Obama cita più volte il diritto alla contraccezione, al centro di uno scontro con l’episcopato cattolico, e non solo. Infatti, lo “HHS mandate”, il decreto di attuazione della riforma sanitaria, impone l’assicurazione dei metodi contraccettivi, e abortivi, anche a organizzazioni religiose, in quanto datori di lavoro. Tra poco scade la moratoria di un anno con cui Obama ha cercato di giungere a un accordo, ma nel discorso a PP sembra avere chiuso l’argomento e possiamo quindi aspettarci la ripresa dello battaglia in nome della libertà religiosa da parte della Conferenza episcopale.

Appare ora molto chiara la definizione “pro-choice” (per la scelta), una concezione che va molto al di là dell’aborto, dato ormai per scontato. Anche la contraccezione viene considerata una battaglia di retroguardia dei vescovi e si fa notare che ormai la maggioranza dei cattolici usa contraccettivi. Ci si potrebbe chiedere se la contraccezione deve essere sovvenzionata dallo Stato al pari della prevenzione di tumori, ma vale quanto già detto. C’è solo da notare che molti datori di lavoro saranno lieti di coprire i costi della contraccezione, in fondo anche una dipendente in maternità costa…

Questa ideologia della “scelta”, per cui il poter fare di sé ciò che si decide di voler fare è costituito come un diritto personale inalienabile, sta caratterizzando altre “battaglie civili”, come i matrimoni gay, l’eutanasia, il suicidio assistito, nelle quali vengono inseriti altri principi, come quello della non discriminazione. Un esempio che sta assumendo toni paradossali è quello del “gender”.

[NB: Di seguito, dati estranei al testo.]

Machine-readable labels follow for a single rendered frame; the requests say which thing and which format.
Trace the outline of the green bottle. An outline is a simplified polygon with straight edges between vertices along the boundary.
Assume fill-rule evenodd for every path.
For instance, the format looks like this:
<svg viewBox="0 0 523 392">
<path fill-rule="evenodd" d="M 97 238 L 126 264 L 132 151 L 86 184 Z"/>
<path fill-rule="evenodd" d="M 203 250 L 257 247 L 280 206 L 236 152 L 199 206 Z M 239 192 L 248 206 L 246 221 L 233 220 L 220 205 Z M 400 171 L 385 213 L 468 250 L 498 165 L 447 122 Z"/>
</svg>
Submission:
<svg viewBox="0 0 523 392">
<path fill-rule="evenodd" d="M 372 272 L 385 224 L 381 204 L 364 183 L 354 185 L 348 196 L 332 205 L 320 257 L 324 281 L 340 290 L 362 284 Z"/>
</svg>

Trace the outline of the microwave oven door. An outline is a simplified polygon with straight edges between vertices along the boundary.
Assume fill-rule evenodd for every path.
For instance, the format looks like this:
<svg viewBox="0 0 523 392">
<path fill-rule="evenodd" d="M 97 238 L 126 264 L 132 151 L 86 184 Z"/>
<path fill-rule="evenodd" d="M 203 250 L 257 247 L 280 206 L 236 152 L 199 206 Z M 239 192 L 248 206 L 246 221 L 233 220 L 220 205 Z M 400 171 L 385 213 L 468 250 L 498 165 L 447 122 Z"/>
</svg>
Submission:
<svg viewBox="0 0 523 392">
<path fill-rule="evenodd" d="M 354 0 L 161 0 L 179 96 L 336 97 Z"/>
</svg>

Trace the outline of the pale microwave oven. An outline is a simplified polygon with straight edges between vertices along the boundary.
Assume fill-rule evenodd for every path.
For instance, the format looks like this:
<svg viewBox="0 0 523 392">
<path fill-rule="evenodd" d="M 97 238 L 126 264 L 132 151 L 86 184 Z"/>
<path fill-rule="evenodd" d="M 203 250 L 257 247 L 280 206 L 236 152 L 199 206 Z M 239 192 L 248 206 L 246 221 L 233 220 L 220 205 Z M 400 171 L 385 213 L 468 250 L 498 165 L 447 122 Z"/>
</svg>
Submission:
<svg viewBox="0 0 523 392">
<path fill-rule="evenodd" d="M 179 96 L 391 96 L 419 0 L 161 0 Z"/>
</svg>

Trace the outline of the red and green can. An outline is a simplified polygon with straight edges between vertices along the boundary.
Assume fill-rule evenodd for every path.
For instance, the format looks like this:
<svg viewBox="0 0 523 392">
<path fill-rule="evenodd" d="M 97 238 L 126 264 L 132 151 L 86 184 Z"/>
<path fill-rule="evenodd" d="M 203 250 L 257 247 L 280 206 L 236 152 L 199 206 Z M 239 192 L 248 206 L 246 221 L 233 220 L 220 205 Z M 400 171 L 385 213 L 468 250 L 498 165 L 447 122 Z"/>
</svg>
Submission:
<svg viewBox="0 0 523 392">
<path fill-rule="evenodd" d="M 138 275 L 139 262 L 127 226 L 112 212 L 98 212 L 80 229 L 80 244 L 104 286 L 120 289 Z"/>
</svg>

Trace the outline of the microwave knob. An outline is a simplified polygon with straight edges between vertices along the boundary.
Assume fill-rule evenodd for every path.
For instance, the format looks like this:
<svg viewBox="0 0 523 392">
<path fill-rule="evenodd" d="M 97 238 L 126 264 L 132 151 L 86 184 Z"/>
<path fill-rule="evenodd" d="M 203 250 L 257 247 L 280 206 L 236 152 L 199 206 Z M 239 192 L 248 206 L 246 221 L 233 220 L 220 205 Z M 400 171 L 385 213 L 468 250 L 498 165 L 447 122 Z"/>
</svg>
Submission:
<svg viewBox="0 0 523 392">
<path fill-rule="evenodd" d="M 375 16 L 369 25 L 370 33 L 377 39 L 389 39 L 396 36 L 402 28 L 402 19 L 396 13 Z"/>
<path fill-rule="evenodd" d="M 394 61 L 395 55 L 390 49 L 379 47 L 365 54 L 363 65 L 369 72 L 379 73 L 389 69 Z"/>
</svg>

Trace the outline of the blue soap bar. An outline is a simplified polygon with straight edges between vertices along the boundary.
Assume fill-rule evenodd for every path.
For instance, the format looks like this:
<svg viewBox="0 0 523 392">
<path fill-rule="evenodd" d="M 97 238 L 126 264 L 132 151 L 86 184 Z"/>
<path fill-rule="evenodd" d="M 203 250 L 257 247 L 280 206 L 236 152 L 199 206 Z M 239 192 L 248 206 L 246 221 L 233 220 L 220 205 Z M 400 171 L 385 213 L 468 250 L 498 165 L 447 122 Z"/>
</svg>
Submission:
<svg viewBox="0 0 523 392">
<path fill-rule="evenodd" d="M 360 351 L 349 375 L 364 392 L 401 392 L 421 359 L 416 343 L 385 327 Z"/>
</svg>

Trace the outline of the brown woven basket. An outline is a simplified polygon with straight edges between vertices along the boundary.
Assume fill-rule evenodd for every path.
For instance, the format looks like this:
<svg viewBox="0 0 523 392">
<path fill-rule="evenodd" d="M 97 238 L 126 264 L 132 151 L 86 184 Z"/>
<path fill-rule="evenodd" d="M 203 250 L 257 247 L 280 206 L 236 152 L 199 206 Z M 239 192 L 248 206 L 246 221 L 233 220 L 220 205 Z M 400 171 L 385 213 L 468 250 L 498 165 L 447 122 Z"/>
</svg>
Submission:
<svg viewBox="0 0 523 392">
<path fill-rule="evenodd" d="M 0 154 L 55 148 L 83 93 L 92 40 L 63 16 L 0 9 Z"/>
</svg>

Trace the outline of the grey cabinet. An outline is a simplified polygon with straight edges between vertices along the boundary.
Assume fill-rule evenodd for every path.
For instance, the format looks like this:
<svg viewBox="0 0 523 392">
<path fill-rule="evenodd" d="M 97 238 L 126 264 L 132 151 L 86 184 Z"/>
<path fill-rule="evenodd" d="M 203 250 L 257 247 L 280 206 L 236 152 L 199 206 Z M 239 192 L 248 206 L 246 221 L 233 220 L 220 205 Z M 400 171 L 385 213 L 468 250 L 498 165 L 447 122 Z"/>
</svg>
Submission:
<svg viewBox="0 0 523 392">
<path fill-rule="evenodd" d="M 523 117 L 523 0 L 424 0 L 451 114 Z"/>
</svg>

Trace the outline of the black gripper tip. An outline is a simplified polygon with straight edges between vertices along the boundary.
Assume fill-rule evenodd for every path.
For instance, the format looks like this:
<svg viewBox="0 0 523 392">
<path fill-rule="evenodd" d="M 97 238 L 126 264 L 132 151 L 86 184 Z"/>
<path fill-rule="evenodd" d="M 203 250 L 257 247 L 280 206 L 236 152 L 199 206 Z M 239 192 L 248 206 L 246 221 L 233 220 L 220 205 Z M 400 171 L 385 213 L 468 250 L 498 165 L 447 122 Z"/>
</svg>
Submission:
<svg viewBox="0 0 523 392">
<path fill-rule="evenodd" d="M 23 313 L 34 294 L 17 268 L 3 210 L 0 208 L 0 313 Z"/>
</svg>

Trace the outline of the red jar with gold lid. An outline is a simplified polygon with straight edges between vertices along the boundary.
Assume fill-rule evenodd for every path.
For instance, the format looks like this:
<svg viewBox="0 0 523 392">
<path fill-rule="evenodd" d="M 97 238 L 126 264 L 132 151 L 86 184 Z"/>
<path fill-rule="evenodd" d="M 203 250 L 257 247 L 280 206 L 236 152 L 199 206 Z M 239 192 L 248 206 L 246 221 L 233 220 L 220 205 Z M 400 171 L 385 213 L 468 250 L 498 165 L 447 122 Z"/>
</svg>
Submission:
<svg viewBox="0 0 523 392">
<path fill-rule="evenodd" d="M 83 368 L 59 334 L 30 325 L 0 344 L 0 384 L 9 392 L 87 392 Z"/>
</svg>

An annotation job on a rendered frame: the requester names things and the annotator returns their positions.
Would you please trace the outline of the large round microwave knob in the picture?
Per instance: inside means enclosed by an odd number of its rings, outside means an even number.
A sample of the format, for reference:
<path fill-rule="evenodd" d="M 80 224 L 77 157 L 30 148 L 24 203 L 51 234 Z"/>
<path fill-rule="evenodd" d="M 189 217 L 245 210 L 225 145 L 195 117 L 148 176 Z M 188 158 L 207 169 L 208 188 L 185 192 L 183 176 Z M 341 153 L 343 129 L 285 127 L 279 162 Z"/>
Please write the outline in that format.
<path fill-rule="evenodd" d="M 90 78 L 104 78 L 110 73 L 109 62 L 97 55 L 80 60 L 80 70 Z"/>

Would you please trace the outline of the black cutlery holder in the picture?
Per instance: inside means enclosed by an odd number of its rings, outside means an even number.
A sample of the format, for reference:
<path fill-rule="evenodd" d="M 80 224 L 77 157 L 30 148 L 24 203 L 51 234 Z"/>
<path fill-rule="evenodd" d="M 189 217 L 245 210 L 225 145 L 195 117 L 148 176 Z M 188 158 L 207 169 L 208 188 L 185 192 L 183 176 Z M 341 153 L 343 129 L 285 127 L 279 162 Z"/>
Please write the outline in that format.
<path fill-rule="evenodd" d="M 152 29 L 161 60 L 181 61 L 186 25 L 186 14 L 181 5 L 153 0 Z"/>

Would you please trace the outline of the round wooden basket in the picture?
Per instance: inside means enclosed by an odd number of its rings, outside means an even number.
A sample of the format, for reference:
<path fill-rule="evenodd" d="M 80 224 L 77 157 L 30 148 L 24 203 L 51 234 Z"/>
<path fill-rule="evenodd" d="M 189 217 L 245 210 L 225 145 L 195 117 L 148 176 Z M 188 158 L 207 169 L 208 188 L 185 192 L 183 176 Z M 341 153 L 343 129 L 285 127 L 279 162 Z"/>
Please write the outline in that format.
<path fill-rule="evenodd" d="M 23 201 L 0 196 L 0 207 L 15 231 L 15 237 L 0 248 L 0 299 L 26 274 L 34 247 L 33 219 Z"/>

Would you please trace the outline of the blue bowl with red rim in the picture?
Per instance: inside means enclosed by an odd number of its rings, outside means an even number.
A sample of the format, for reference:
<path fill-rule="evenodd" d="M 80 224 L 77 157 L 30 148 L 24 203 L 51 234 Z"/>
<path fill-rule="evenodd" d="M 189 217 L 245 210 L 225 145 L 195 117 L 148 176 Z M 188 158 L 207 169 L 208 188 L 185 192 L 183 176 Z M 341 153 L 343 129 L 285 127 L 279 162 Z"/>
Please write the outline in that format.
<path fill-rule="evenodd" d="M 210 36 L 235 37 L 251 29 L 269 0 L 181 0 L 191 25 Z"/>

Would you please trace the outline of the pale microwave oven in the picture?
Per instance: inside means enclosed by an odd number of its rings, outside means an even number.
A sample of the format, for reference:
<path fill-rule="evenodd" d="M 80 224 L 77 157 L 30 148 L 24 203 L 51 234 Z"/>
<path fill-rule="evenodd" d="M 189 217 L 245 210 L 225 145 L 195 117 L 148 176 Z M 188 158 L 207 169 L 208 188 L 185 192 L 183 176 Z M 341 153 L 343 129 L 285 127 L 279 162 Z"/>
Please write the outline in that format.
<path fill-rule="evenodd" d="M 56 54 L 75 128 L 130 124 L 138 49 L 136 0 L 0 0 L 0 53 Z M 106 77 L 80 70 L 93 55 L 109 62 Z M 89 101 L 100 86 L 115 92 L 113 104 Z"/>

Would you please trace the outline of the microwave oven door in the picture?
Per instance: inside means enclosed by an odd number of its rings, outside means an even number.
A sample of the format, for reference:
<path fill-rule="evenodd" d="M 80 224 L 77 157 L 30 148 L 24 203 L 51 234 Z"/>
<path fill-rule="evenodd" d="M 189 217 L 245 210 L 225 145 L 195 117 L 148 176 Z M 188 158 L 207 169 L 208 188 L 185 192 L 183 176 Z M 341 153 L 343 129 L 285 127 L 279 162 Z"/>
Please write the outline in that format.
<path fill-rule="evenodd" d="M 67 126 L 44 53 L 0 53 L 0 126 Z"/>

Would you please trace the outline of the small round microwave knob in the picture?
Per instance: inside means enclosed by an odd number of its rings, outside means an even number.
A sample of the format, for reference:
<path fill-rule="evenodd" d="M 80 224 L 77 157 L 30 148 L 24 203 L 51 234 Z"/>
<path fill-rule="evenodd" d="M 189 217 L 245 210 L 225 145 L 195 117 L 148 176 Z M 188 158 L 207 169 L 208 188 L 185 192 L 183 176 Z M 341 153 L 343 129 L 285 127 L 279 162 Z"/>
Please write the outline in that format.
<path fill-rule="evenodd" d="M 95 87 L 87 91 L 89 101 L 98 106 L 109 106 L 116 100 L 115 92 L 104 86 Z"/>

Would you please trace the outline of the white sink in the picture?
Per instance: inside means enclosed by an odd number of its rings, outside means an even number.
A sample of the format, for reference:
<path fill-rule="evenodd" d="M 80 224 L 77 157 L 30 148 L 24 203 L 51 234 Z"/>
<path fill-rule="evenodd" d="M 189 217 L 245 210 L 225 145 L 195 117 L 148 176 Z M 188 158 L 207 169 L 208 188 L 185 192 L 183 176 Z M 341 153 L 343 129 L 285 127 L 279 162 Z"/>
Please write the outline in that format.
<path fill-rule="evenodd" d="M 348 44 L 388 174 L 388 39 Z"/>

Quelli che si ostinano a vivere nel passato continuano a pensare che i sessi siano due, maschio e femmina, al massimo concedendo che non sempre le cose sono poi così definite. Nel 2013, per dirla all’Obama, si è molto più precisi e si parla invece di LGBT, lesbiche, gay, bisessuali, transessuali. In realtà, anche questa classificazione è sembrata limitare il diritto di scelta ed è stata trasformata in LGBTQ, dove Q sta per queer o questioning cioè chi ha una situazione incerta o ancora in discussione. In nome della non discriminazione, nelle università vi sono dei responsabili per gli studenti che si sentono tali, anche in università cattoliche. D’altra parte, servizi per gli LGBT esistono anche da noi, per esempio al Comune di Torino.

Parlavo prima di toni paradossali avendo in mente quanto successo in Massachusetts, dove il Parlamento locale ha vietato nelle scuole pubbliche ogni discriminazione basata sul sesso, meglio, sul “gender”. In base a questa legge, gli studenti possono usare spogliatoi e bagni non secondo il loro sesso anatomico, ma secondo il”gender” cui si sentono di appartenere; la stessa cosa per gli sport e altre attività, in cui è vietata ogni distinzione che non si basi sul “gender” così come soggettivamente percepito.

La regolamentazione, peraltro, lascia aperta la possibilità che per alcune attività, o lungo il tempo, lo studente (l’articolo “lo” è ovviamente da considerare neutro, non maschile) possa scegliere di sentirsi di genere diverso, e anche questo cambiamento di scelta non può essere naturalmente censurato.

Faremo bene a ricordare la lunga e decisa battaglia di Benedetto XVI contro il relativismo e riprendere in mano i suoi scritti e discorsi, prima cha anche noi si venga travolti da questo nuovo perbenismo conformista.